BEGIN

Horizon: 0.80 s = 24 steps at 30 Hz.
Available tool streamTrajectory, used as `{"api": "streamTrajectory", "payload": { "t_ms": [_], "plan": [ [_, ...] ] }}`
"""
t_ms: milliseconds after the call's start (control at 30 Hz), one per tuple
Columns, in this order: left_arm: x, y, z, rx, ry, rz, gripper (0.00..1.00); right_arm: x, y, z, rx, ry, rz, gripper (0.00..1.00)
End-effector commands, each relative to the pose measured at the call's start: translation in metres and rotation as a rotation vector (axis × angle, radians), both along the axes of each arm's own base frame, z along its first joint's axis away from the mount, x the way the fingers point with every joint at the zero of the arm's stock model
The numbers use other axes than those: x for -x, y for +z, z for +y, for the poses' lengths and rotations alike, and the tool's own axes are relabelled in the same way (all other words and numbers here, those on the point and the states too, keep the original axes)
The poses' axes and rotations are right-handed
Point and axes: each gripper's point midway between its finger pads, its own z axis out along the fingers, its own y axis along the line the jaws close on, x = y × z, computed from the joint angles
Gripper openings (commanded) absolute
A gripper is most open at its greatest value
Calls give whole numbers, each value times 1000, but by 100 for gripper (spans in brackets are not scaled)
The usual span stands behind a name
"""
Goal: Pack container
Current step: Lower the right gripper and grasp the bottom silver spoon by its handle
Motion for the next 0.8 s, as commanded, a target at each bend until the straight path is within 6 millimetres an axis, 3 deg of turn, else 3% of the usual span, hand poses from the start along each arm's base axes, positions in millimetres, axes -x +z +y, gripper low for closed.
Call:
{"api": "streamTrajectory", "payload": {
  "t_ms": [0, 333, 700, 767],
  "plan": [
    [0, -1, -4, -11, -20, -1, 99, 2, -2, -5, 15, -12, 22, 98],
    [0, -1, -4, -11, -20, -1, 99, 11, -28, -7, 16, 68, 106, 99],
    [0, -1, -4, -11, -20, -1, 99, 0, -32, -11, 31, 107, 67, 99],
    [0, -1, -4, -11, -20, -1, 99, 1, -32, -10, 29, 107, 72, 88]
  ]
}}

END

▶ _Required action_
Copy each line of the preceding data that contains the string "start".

▶ _Output below_
t_ms: milliseconds after the call's start (control at 30 Hz), one per tuple
End-effector commands, each relative to the pose measured at the call's start: translation in metres and rotation as a rotation vector (axis × angle, radians), both along the axes of each arm's own base frame, z along its first joint's axis away from the mount, x the way the fingers point with every joint at the zero of the arm's stock model
Motion for the next 0.8 s, as commanded, a target at each bend until the straight path is within 6 millimetres an axis, 3 deg of turn, else 3% of the usual span, hand poses from the start along each arm's base axes, positions in millimetres, axes -x +z +y, gripper low for closed.

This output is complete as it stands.